◆ **EXERCISE INSTRUCTIONS**
Somewhere below is a line with "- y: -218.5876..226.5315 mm" and, later, a line with "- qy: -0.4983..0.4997"; repeat those two lines and all the lines between them, exactly as they are.

Segment Open

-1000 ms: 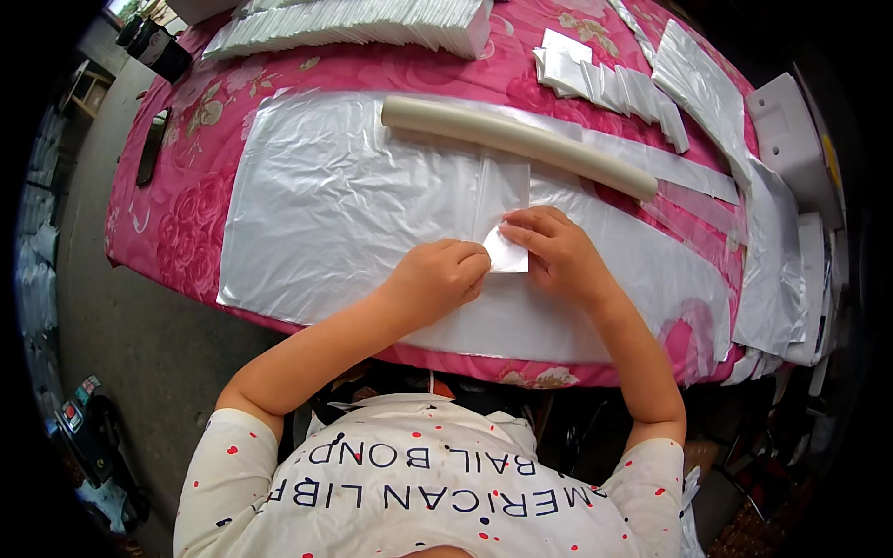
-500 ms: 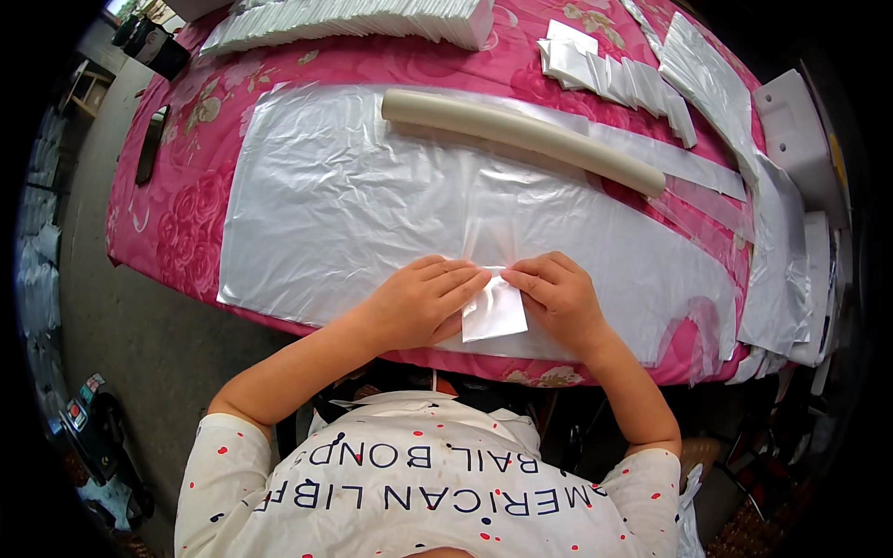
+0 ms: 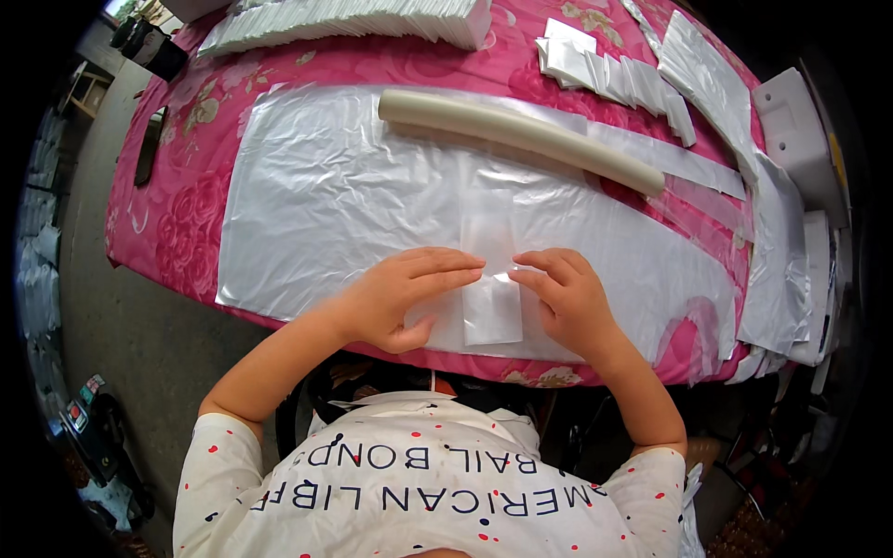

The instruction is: The person repeatedly wraps small white rectangular items in clear plastic film on a pink floral tablecloth. They unroll the film, place an item, fold the film around it, and stack the wrapped units. The process is repeated continuously throughout the clip.

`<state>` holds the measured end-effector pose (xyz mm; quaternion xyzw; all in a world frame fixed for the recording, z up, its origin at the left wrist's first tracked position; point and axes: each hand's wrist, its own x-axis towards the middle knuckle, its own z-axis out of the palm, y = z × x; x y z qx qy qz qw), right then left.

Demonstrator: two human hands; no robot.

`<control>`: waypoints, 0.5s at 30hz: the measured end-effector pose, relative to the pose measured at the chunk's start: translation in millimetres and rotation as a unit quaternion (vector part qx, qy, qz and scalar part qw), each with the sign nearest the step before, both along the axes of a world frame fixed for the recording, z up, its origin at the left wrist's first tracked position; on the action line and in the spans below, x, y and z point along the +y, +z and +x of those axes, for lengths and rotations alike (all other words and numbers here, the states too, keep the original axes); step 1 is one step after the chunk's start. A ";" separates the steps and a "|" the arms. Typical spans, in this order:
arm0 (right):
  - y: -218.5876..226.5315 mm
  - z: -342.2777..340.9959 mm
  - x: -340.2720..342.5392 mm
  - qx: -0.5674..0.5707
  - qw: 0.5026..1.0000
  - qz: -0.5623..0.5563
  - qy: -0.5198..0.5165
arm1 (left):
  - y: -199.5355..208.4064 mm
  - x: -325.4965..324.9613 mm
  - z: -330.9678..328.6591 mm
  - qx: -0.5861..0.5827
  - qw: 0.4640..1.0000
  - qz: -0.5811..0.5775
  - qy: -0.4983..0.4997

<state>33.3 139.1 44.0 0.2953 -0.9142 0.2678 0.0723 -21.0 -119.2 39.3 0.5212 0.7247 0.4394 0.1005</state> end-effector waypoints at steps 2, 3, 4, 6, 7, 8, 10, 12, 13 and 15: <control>6.6 10.5 -3.7 0.034 0.999 0.011 0.024 | 1.7 2.9 -12.9 0.051 0.998 -0.032 0.011; 7.4 16.4 -5.0 0.053 0.998 0.015 0.037 | 3.2 7.3 -18.8 0.079 0.996 -0.049 0.018; 8.4 24.5 -9.3 0.048 0.995 0.063 0.065 | 5.8 19.1 -21.9 0.099 0.991 -0.092 0.015; 2.3 36.6 -27.2 0.016 0.993 0.068 0.096 | -13.3 40.2 -27.7 0.147 0.980 -0.135 0.011; -3.1 38.9 -32.5 0.000 0.991 0.071 0.111 | -17.6 49.2 -31.8 0.172 0.973 -0.154 0.009; -9.6 38.0 -32.6 -0.023 0.989 0.090 0.119 | -19.9 54.5 -37.0 0.201 0.960 -0.195 -0.012; -9.3 27.9 -33.1 -0.040 0.988 0.115 0.098 | -25.1 59.7 -51.9 0.227 0.956 -0.186 -0.020; -11.7 17.6 -30.4 -0.052 0.985 0.135 0.090 | -27.7 64.1 -68.3 0.225 0.956 -0.182 -0.051; -11.9 15.9 -30.2 -0.057 0.986 0.129 0.091 | -27.8 65.0 -74.3 0.231 0.955 -0.175 -0.066; -12.0 13.3 -31.6 -0.066 0.986 0.119 0.092 | -27.9 65.1 -84.1 0.241 0.952 -0.161 -0.095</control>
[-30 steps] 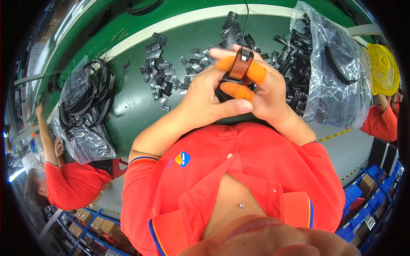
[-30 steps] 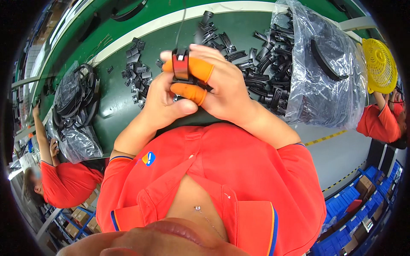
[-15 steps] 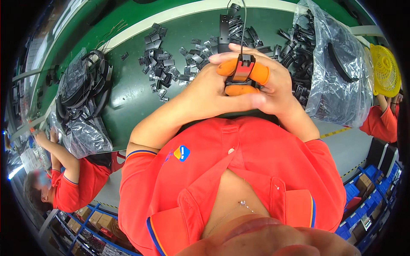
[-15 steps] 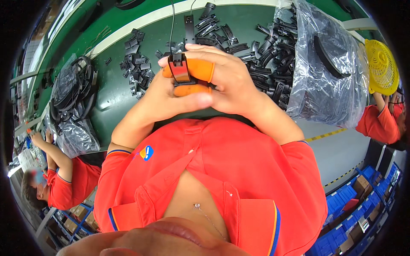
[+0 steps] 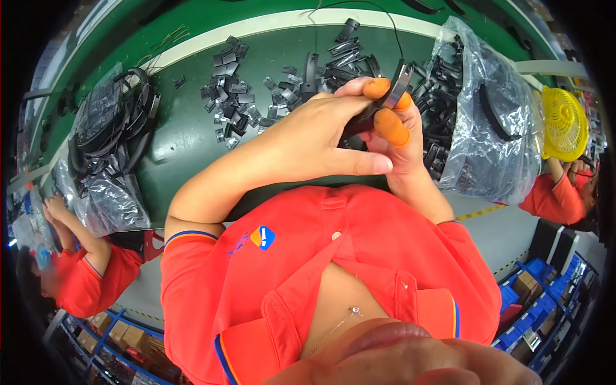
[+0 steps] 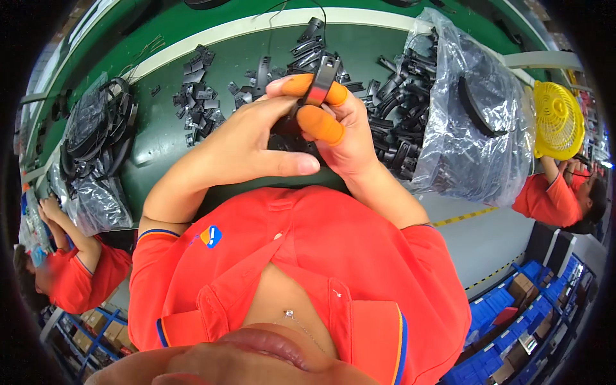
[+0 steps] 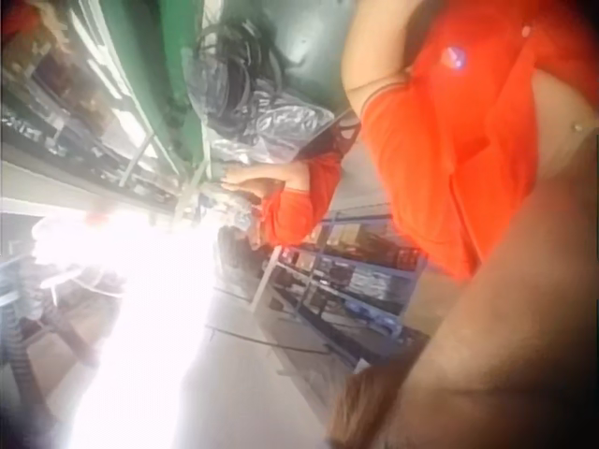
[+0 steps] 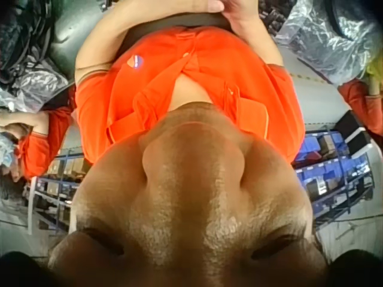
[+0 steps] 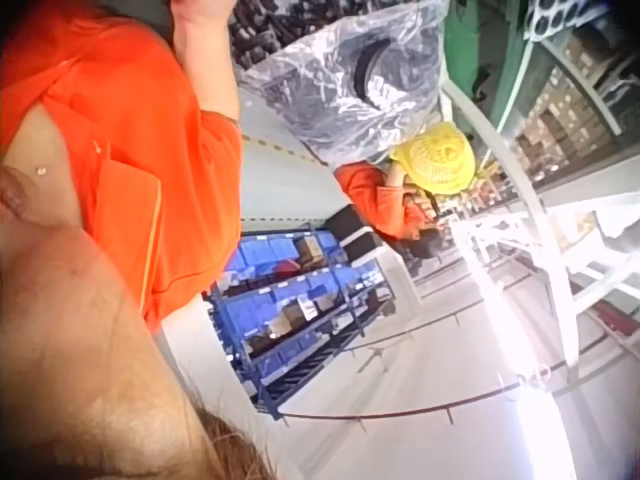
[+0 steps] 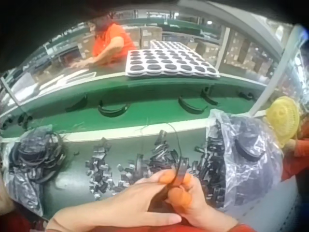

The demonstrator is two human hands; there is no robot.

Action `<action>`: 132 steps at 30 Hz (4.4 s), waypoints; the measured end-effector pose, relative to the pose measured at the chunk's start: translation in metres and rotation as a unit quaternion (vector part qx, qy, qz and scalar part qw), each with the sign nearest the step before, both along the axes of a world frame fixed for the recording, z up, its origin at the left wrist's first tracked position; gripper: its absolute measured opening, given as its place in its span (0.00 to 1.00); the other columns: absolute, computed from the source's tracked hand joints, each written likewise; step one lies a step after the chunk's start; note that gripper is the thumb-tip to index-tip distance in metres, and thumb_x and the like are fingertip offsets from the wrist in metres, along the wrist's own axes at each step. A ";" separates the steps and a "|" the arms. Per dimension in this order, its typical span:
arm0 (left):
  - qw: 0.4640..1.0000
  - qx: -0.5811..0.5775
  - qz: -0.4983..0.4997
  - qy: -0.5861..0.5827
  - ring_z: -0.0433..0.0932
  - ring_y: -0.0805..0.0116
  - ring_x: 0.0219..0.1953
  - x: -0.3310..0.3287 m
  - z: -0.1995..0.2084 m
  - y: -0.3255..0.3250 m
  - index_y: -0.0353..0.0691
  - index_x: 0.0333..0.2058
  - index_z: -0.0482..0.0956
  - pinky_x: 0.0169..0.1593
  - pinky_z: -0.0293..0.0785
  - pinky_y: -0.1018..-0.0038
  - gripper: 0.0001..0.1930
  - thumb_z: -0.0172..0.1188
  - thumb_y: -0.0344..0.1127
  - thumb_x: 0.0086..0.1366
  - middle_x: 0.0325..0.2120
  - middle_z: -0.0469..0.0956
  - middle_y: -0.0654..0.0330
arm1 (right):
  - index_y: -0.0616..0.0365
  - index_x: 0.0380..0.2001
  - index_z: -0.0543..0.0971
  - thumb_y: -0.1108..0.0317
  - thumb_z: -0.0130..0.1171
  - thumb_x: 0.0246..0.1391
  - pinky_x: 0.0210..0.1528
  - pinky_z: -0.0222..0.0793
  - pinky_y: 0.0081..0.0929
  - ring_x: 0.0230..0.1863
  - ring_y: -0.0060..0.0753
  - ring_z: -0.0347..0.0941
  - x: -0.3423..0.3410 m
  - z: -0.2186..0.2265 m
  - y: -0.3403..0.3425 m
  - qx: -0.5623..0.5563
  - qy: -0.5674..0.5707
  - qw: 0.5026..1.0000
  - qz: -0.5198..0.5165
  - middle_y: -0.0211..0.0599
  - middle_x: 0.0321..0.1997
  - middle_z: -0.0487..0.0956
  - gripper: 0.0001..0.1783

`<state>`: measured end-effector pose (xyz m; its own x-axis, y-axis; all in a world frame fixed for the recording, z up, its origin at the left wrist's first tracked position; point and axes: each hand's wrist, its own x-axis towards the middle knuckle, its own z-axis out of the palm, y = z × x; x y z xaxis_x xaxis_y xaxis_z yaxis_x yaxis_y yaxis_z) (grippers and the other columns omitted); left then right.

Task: The person assembles a headset by fitting a metal slider into a headband and snapping a plastic cover over the joint by hand. They repeat this process for both sides of the headband before setting it aside and starting another.

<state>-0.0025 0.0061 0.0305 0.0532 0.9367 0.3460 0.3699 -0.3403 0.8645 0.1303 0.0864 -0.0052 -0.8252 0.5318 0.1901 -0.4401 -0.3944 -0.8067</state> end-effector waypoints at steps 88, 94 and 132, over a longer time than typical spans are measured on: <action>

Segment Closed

◆ **RESULT FOR THIS TASK**
  - y: -218.5876..226.5315 mm
  - z: -342.2777..340.9959 mm
  - x: -340.2720..342.5392 mm
  - qx: -0.5674..0.5707
  - qw: 0.5026..1.0000
  - qz: -0.5623..0.5563
  - qy: -0.5198..0.5165
arm1 (left):
  - y: -199.5355..208.4064 mm
  - x: -325.4965..324.9613 mm
  - z: -330.9678..328.6591 mm
  - qx: -0.5861..0.5827
  - qw: 0.4640..1.0000
  - qz: -0.5811..0.5775
  - qy: -0.4983..0.4997

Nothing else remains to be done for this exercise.